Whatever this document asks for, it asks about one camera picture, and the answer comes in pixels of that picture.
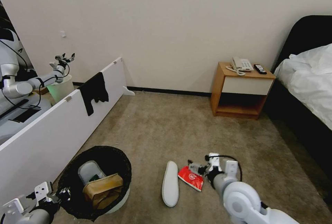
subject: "white shoe insole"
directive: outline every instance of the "white shoe insole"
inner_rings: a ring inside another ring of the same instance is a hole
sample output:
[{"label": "white shoe insole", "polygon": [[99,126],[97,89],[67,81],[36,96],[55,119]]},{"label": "white shoe insole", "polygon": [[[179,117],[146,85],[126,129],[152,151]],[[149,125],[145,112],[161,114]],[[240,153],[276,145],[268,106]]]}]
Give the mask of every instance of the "white shoe insole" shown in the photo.
[{"label": "white shoe insole", "polygon": [[174,207],[179,199],[178,168],[175,162],[168,161],[163,180],[162,197],[168,207]]}]

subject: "white duvet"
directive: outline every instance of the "white duvet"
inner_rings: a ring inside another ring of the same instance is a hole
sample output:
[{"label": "white duvet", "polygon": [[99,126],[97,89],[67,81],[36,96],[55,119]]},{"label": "white duvet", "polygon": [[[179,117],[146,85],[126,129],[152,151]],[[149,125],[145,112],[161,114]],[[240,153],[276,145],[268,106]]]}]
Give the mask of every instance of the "white duvet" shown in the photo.
[{"label": "white duvet", "polygon": [[289,92],[332,130],[332,73],[316,75],[311,66],[285,59],[274,72]]}]

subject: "nightstand drawer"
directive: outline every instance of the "nightstand drawer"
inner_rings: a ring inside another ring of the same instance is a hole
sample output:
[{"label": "nightstand drawer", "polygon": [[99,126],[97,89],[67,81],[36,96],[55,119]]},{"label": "nightstand drawer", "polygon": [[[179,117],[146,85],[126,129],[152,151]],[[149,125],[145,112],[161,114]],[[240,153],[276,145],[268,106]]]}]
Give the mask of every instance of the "nightstand drawer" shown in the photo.
[{"label": "nightstand drawer", "polygon": [[272,79],[225,77],[222,92],[267,95]]}]

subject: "white wall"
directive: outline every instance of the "white wall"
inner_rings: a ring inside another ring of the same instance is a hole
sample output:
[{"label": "white wall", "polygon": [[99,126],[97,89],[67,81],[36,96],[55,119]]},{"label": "white wall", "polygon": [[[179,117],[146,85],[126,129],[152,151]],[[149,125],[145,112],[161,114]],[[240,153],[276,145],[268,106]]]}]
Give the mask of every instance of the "white wall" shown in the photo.
[{"label": "white wall", "polygon": [[331,0],[1,1],[38,74],[75,52],[71,74],[84,82],[122,55],[129,86],[203,92],[218,61],[271,68],[299,18],[332,14]]}]

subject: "carpet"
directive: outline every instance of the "carpet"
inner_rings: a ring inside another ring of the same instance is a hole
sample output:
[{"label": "carpet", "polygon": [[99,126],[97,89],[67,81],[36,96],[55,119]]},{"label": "carpet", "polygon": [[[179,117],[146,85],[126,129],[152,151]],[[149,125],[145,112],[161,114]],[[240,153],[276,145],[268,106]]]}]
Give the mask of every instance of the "carpet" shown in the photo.
[{"label": "carpet", "polygon": [[[207,181],[202,192],[179,181],[179,201],[173,208],[161,197],[167,161],[180,169],[187,159],[205,163],[204,155],[210,152],[236,157],[243,181],[271,208],[301,224],[332,223],[331,212],[302,168],[306,164],[298,162],[294,144],[290,149],[288,143],[264,113],[258,120],[213,117],[209,98],[137,92],[120,98],[79,153],[110,145],[123,150],[132,164],[127,202],[96,224],[231,223]],[[61,209],[53,223],[91,222]]]}]

+ + + + + + +

## Exercise
Which lines above hold the word "outline"? Copy each of them.

## Task response
directive: outline every instance of the "white shoe insole"
directive: outline every instance of the "white duvet"
directive: outline every instance of the "nightstand drawer"
directive: outline every instance of the "white wall"
directive: outline every instance of the "carpet"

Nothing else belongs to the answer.